- **PROBLEM DETAILS**
Could you copy every line of the data that contains "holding"?

- **Stored entries**
-- Opening Marker --

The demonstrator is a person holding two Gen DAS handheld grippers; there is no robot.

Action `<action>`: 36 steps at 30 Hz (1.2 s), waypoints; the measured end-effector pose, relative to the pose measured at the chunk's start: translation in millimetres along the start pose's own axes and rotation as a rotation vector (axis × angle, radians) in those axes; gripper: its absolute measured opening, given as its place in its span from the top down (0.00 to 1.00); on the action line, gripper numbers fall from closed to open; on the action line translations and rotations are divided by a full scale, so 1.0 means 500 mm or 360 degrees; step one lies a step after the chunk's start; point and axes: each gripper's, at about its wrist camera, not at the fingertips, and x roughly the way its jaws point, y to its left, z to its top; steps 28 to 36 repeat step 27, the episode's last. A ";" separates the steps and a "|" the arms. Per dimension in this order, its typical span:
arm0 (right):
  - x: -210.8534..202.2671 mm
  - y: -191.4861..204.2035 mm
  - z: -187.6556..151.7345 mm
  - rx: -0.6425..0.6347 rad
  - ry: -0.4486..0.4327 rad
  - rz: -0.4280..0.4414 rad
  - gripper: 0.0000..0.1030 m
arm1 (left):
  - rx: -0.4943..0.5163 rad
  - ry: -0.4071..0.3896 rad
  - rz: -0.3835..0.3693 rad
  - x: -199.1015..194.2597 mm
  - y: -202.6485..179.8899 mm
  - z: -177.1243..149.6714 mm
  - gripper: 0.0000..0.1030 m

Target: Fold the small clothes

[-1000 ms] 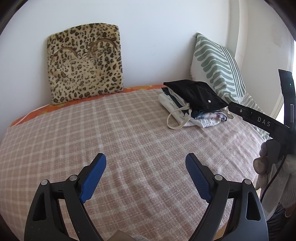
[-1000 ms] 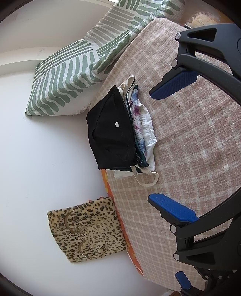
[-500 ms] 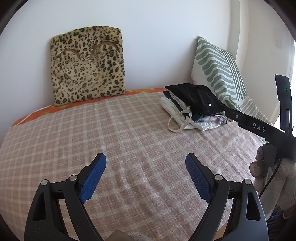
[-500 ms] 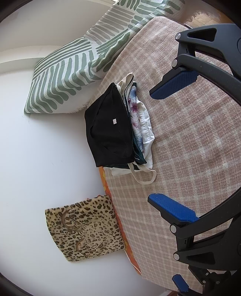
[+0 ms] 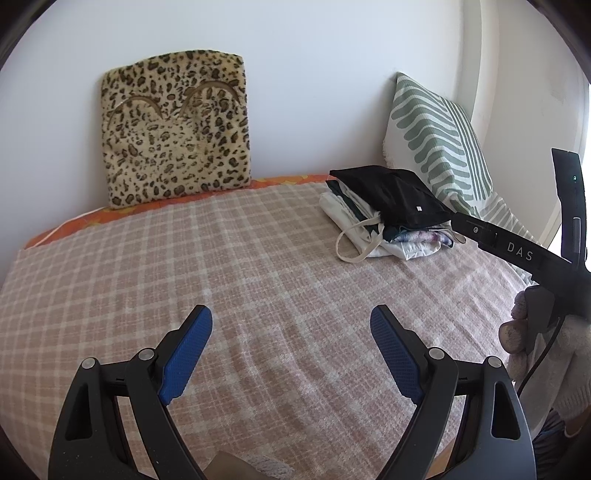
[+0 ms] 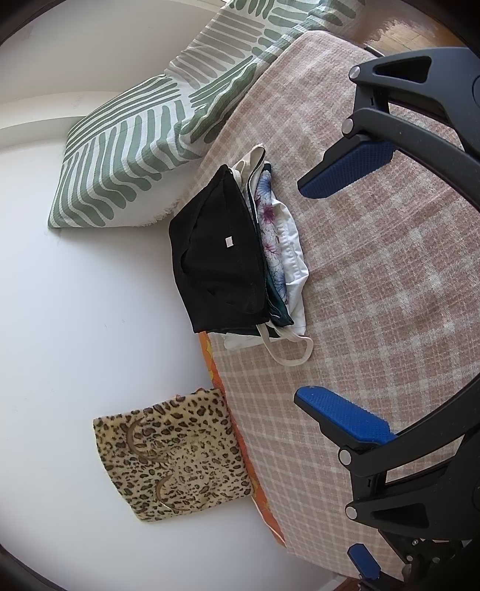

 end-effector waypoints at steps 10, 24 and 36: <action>-0.001 0.000 -0.001 0.0035 0.0022 0.0003 0.00 | 0.0005 -0.0003 0.0002 -0.001 -0.003 0.000 0.15; -0.001 0.005 -0.003 0.0050 0.0028 0.0005 0.00 | 0.0035 -0.0028 0.0021 -0.015 0.000 0.001 0.15; -0.001 0.003 -0.003 0.0044 0.0026 0.0005 0.00 | 0.0027 -0.0028 0.0019 -0.017 0.005 0.003 0.15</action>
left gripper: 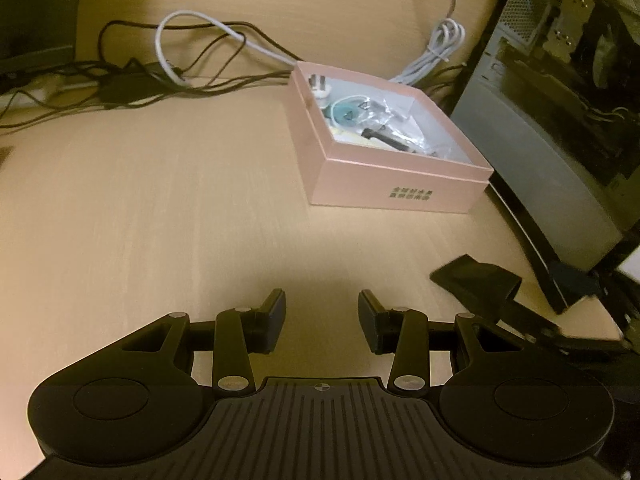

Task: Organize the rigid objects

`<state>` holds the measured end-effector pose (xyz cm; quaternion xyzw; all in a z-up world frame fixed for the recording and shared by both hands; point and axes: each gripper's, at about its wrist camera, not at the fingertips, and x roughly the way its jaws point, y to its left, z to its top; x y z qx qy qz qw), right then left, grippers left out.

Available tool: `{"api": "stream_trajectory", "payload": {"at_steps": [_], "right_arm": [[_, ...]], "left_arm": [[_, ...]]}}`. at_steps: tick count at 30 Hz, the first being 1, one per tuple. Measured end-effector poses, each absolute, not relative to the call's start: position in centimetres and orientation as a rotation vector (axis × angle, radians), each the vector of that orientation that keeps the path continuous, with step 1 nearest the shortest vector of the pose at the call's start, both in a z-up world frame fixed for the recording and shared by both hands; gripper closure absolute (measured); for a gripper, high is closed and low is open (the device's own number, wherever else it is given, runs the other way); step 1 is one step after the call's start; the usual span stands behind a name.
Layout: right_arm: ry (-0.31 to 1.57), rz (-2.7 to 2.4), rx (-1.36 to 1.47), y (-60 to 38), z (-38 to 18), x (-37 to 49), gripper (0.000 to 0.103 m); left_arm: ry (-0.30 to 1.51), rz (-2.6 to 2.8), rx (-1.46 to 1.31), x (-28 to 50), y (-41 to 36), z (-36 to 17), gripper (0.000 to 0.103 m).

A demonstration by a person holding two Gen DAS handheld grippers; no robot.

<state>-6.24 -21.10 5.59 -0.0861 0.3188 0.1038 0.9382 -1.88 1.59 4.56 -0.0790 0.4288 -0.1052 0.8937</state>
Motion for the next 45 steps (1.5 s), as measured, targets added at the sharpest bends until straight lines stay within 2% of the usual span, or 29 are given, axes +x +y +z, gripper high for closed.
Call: {"api": "stream_trajectory", "payload": {"at_steps": [3, 6, 7, 8, 11, 14, 19, 21, 23, 28, 38, 45], "right_arm": [[0.624, 0.236, -0.286, -19.9, 4.5, -4.9, 0.027], [0.687, 0.278, -0.263, -20.1, 3.3, -3.0, 0.029], [0.709, 0.290, -0.240, -20.3, 3.0, -2.5, 0.045], [0.733, 0.316, -0.209, -20.6, 3.3, -2.4, 0.055], [0.755, 0.395, -0.161, -21.3, 5.0, -3.2, 0.056], [0.699, 0.413, -0.183, -21.0, 7.9, -3.7, 0.056], [0.379, 0.342, -0.179, -20.2, 15.8, -1.1, 0.056], [0.235, 0.269, -0.191, -19.1, 18.4, 1.2, 0.053], [0.197, 0.217, -0.183, -18.2, 19.4, 3.9, 0.022], [0.361, 0.253, -0.111, -18.4, 16.4, 4.8, 0.022], [0.809, 0.245, -0.172, -19.0, 2.6, -2.6, 0.022], [0.832, 0.181, -0.052, -20.7, 2.6, -2.7, 0.022]], "left_arm": [[0.894, -0.227, -0.148, -2.4, 1.5, 4.7, 0.059], [0.907, -0.231, -0.145, -2.9, 1.4, 4.4, 0.059], [0.911, -0.231, -0.147, -3.0, 1.4, 4.3, 0.059], [0.916, -0.232, -0.149, -3.1, 1.5, 4.2, 0.059], [0.927, -0.233, -0.153, -3.5, 1.7, 4.0, 0.059], [0.931, -0.233, -0.153, -3.6, 1.9, 3.9, 0.059], [0.915, -0.256, -0.113, -3.3, 1.0, 4.1, 0.059], [0.906, -0.241, -0.081, -3.0, 0.7, 3.9, 0.059], [0.902, -0.214, -0.072, -2.6, 0.9, 3.7, 0.059], [0.880, -0.157, -0.090, -2.6, 2.3, 3.4, 0.059], [0.875, -0.141, -0.051, -2.2, 1.1, 2.5, 0.059], [0.886, -0.161, -0.061, -1.7, 0.7, 2.4, 0.059]]}}
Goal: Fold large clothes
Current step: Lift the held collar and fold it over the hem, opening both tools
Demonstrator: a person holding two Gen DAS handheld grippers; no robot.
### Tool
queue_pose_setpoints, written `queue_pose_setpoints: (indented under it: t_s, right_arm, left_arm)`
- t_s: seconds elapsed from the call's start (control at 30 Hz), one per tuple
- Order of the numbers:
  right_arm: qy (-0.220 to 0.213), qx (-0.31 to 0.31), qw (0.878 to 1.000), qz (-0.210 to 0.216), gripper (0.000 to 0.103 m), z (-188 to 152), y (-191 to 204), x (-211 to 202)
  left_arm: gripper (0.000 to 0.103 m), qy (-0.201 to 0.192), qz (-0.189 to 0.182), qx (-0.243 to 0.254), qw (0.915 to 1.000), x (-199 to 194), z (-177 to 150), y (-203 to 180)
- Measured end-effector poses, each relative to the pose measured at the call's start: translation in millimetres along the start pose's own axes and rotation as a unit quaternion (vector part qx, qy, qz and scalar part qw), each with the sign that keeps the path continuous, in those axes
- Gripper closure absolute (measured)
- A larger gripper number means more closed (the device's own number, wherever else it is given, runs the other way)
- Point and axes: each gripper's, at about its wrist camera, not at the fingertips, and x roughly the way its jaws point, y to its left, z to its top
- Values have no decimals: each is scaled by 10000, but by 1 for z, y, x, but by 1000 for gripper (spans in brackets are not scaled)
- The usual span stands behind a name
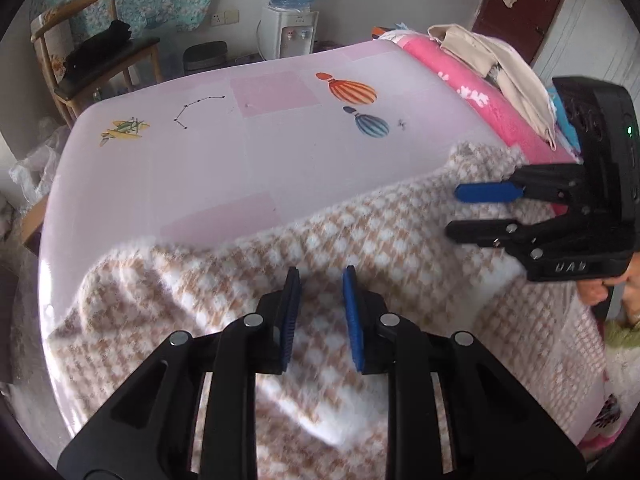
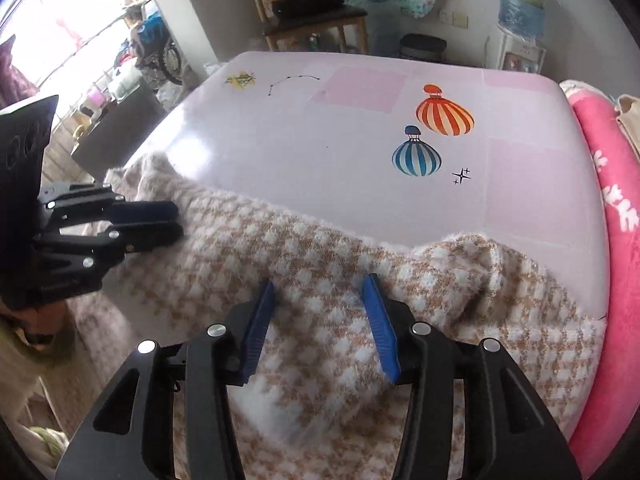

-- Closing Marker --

- **THE ANSWER**
The demonstrator is a person holding two Gen DAS handheld grippers; there is no robot.
A demonstration by a person holding two Gen DAS handheld grippers; no robot.
Demonstrator: a person holding two Gen DAS handheld grippers; no robot.

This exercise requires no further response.